Ndebele, Letsoalo threaten drivers while they rack up fines

2012-01-07 15:27

South Africa’s top traffic bosses, including no-nonsense Transport Minister S’bu Ndebele, are threatening a drastic crackdown on errant drivers.

This while their vehicles have run up a raft of traffic fines in the past three years.

Official records show that vehicles for which Ndebele and Collins Letsoalo, the Road Traffic Management Corporation’s (RTMC) controversial acting head, were the registered owners have been issued with 11 fines in Johannesburg and Pretoria.

These are the two pilot areas for the controversial licence point demerit system. Two of the fines were cancelled.

The details of the traffic infringements were obtained by Media24 Investigations as Ndebele and Letsoalo threatened to confiscate the driving licences of roadhogs and speedsters against a backdrop of a holiday bloodpath on the country’s roads.

The traffic fines show a silver 5-series BMW registered in Ndebele’s name drove through a camera trap at between 146 and 150 km/h on the N1 North in Johannesburg in July 2010.

Another speeding fine for the same vehicle, for driving between 96 and 100 km/h in a 60 km/h zone the day after, was cancelled.

Ndebele’s spokesperson Tiyani Rikhotso insisted the minister had sold the BMW in June 2010 and had never driven it outside KwaZulu-Natal.

Rikhotso said the fine was probably an error that lay with the dealership where Ndebele bought the vehicle, but he could not provide City Press with the name of the dealership.

He could not say who paid the fine when the car was still in Ndebele’s name.

Letsoalo – whose job since February 2010 has tasked him with leading accident investigation, traffic enforcement and implementation of the points demerit system under the Administrative Adjudication of Road Traffic Offences Act (Aarto) – had nine fines issued against his vehicles between October 2008 and March last year.

The traffic violations include five for speeding and four parking fines slapped on four different vehicles registered to Letsoalo – two silver Mercedes Benz cars, a white Isuzu KB bakkie and a silver 5-series BMW.

One parking fine was cancelled. Among the fines was one for R1 000 for driving between 126 and 130 km/h in a 100 km/h zone and R750 for driving between 101 and 105 km/h in an 80 km/h zone.

Letsoalo insisted he was not the driver of the vehicles. “I’ve got a driver who takes me around and my wife drives all those vehicles.

“My brother drives those vehicles, my cousins and sometimes my father; I’ve got a lot of people driving those cars. But what I do, like any ordinary law citizen, I pay all the fines under my name. I’m not above the law.”

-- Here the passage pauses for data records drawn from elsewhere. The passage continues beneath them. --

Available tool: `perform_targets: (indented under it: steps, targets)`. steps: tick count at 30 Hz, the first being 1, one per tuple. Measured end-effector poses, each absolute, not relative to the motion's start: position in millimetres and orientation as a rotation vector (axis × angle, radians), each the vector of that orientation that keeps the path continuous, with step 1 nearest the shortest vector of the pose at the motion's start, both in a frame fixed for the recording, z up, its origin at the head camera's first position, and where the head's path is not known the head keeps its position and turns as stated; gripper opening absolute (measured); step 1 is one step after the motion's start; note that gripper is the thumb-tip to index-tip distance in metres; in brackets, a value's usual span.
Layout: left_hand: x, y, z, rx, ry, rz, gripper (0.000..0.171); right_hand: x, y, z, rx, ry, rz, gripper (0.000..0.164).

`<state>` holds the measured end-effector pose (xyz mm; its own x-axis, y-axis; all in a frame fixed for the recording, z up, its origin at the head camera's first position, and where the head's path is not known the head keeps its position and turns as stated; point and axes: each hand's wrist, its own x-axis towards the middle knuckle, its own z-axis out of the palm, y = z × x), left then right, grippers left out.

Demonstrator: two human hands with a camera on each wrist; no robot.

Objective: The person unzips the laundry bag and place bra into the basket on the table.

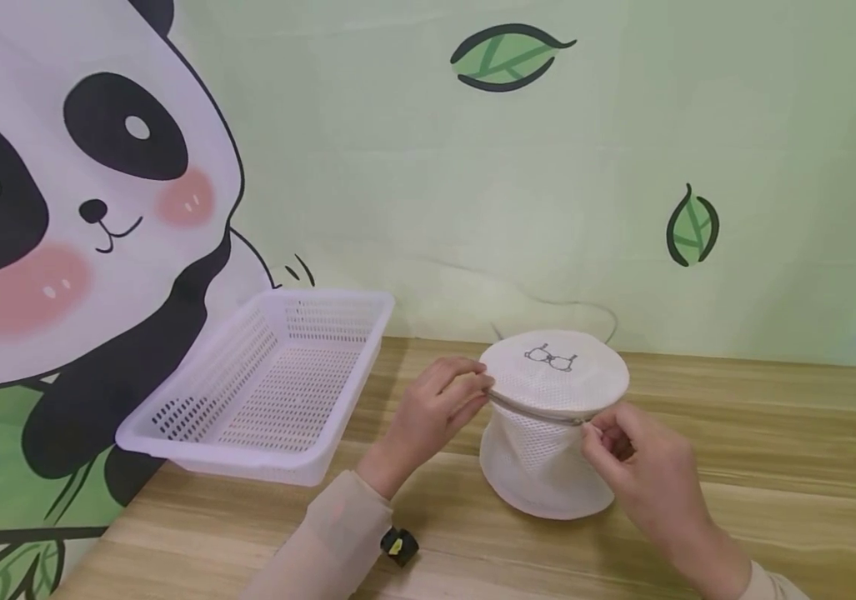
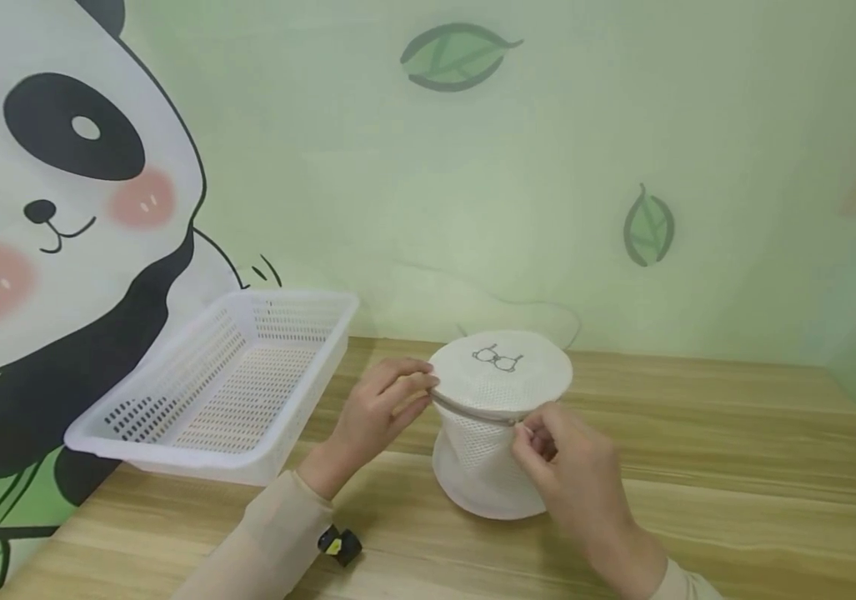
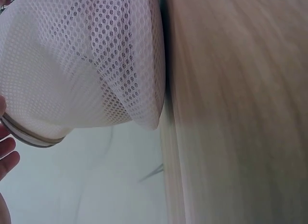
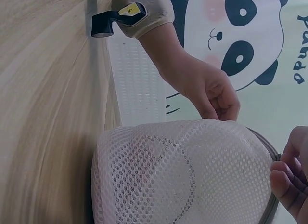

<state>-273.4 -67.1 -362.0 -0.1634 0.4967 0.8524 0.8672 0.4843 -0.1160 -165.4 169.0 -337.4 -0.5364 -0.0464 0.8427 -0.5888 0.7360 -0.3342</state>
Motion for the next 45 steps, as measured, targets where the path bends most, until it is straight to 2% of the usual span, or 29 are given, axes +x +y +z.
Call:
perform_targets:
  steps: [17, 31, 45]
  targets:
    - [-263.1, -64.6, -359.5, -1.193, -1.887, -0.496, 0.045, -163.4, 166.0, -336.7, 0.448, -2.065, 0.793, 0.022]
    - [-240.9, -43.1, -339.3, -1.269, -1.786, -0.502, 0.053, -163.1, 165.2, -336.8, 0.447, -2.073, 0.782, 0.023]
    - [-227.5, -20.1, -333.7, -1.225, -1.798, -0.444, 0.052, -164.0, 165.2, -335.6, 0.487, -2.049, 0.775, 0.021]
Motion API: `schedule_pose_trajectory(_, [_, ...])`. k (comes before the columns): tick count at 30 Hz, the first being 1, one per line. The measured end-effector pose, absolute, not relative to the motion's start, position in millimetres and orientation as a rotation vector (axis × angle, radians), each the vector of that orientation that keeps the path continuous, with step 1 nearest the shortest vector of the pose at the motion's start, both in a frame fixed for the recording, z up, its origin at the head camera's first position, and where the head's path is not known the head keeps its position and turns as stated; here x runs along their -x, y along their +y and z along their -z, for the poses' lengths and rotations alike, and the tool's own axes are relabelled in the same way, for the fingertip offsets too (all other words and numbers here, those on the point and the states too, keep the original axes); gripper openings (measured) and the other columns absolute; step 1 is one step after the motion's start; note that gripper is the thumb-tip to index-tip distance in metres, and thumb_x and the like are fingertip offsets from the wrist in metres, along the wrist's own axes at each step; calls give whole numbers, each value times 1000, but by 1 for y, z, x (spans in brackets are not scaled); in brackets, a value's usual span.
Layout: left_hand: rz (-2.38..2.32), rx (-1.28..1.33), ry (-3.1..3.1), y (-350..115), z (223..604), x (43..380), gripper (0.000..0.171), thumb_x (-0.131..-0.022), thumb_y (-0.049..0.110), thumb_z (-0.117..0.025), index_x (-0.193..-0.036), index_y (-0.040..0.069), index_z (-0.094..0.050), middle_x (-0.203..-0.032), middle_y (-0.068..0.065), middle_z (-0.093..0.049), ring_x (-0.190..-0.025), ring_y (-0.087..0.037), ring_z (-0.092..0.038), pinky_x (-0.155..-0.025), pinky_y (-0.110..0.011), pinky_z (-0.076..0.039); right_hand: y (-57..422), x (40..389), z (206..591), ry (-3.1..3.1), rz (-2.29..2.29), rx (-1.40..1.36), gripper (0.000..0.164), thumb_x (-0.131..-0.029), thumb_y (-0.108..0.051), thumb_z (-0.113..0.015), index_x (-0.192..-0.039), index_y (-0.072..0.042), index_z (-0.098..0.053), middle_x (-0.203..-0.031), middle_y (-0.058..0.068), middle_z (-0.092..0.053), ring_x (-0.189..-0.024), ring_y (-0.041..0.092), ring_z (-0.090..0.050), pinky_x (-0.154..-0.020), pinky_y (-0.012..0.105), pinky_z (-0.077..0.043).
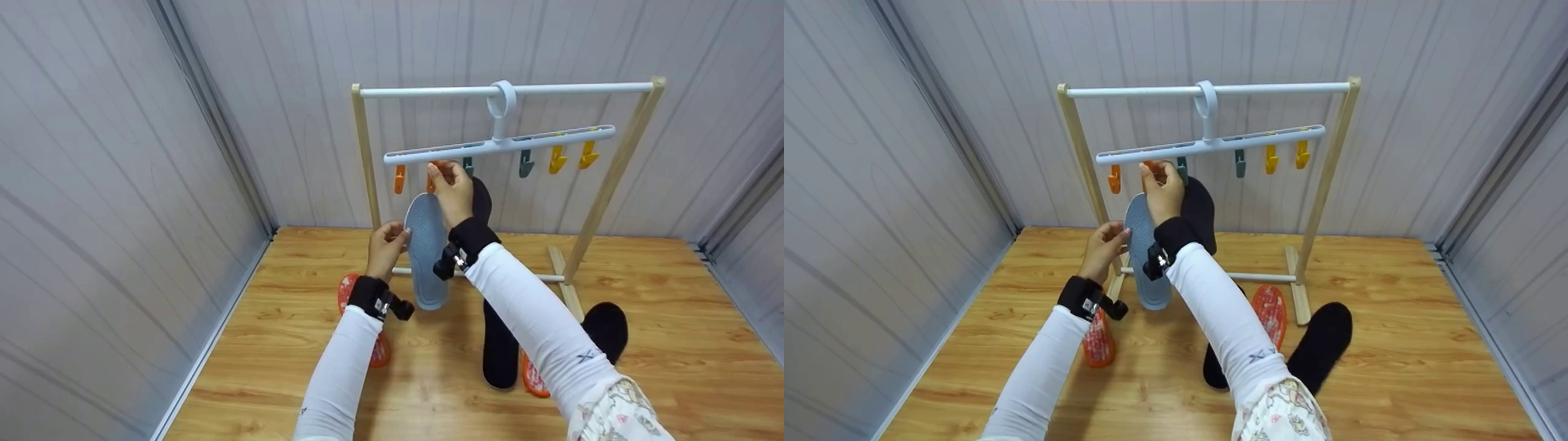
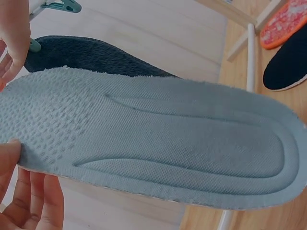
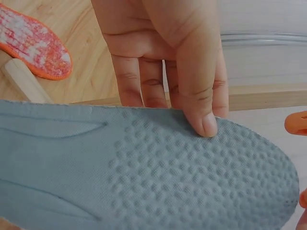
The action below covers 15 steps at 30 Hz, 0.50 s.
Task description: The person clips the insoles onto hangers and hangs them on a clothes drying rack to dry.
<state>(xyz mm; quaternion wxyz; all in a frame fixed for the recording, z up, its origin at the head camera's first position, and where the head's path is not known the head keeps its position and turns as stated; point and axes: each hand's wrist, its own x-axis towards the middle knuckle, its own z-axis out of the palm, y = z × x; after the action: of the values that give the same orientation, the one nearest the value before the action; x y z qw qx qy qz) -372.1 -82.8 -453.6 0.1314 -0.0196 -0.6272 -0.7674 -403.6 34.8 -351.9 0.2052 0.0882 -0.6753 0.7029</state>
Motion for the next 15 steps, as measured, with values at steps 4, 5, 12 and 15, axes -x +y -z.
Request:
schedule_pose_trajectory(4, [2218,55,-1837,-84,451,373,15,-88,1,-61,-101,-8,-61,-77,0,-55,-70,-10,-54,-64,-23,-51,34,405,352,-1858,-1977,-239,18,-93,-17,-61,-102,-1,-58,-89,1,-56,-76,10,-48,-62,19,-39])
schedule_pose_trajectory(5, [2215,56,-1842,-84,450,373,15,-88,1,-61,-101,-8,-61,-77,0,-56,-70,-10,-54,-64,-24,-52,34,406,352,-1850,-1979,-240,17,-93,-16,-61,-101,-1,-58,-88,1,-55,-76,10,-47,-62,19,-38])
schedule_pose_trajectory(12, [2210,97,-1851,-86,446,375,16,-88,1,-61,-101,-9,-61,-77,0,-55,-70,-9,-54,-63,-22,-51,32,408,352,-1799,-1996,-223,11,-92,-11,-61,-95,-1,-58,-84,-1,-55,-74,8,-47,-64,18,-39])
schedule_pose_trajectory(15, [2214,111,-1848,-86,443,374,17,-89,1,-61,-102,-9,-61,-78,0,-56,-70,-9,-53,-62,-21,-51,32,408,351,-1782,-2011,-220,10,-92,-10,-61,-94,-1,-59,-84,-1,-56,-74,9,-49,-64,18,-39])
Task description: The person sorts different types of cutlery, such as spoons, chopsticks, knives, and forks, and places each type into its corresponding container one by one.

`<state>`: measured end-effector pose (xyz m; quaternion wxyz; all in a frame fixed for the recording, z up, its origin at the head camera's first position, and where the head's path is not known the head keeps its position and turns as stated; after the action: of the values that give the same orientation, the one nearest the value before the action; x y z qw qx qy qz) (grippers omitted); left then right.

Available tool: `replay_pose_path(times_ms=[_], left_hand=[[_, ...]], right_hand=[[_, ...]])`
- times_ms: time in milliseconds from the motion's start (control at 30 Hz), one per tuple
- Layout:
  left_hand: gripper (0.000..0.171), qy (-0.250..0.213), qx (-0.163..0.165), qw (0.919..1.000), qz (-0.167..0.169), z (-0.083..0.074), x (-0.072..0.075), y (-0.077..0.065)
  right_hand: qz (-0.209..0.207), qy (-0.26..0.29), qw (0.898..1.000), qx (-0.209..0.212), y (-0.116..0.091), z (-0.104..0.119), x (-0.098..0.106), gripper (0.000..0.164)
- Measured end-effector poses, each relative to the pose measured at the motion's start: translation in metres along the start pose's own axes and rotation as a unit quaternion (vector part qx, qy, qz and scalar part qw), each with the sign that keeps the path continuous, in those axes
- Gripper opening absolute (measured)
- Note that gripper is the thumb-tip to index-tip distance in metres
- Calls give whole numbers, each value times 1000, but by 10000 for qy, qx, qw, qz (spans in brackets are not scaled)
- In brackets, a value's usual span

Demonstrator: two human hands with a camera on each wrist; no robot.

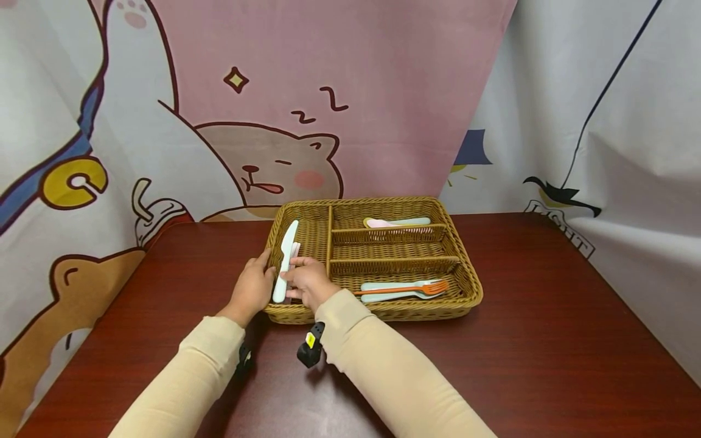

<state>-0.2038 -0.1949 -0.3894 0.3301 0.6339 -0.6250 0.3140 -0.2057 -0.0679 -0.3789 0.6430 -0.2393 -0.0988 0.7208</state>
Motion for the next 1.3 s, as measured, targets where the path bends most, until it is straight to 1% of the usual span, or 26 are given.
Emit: replay_pose_path(times_ms=[300, 533, 767, 933, 1167, 1300], left_hand=[[53, -14, 32, 10000, 40, -1, 1, -1], [52, 28, 16, 10000, -30, 0, 0, 0], [52, 38, 31, 10000, -28, 0, 0, 0], [52, 48, 1, 10000, -56, 1, 0, 0], [51, 61, -78, 9999, -107, 0, 1, 0], [51, 68, -107, 9998, -155, 0, 1, 0]], right_hand=[[-48, -76, 10000, 36, 0, -2, -1, 38], [-25, 86, 9999, 138, 1, -3, -4, 41], [-16, -26, 9999, 138, -1, -3, -3, 42], [69, -72, 9998, 186, -3, -1, -2, 41], [137, -136, 9986, 496, -8, 1, 2, 38], [273, -241, 9968, 718, -16, 5, 9, 36]])
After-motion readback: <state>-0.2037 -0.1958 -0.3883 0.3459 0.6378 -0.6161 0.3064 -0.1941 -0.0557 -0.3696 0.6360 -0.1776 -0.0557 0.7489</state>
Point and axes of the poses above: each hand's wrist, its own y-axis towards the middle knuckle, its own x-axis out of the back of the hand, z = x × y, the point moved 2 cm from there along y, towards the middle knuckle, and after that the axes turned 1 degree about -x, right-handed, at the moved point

Howard Dembovsky, chairman of the Justice Project South Africa, which runs the independent Aarto information website www.aartofacts.co.za, said the fact that records showing both the speeding fine for Ndebele’s BMW and five of Letsoalo’s fines as “paid” suggested the two men had paid the fines themselves and had thus admitted guilt for the traffic violations.

Dembovsky said it was not impossible that the new owner of Ndebele’s car could have incurred the fine pending the transfer of the vehicle into his name.

However,he pointed out that prior to Letsoalo’s appointment as RTMC acting CEO, he had been a deputy director general in the national department of transport.

“He is not some civilian off the street. He should live by what he preaches and I hope he is going to cancel his own licence in light of his indiscretions since he sees fit to threaten everyone else.”

Dembovsky pointed out that 17 months after one of Letsoalo’s speeding offences was committed, the fine was still unpaid and no warrant of execution had been issued, as Aarto requires, suggesting that the system “is clearly not working properly”.

Robin Carlisle, the Western Cape transport MEC, a vocal critic of Letsoalo, said some of the offences committed in Letsoalo’s vehicles “should have resulted in the immediate arrest of the driver”.

“This is the man who is charged with implementing Aarto.

“And Aarto does not say it’s okay if you pay the fine. Aarto says if your speeding is of a certain nature, even when you’ve paid the fine, you’ll lose points on your licence.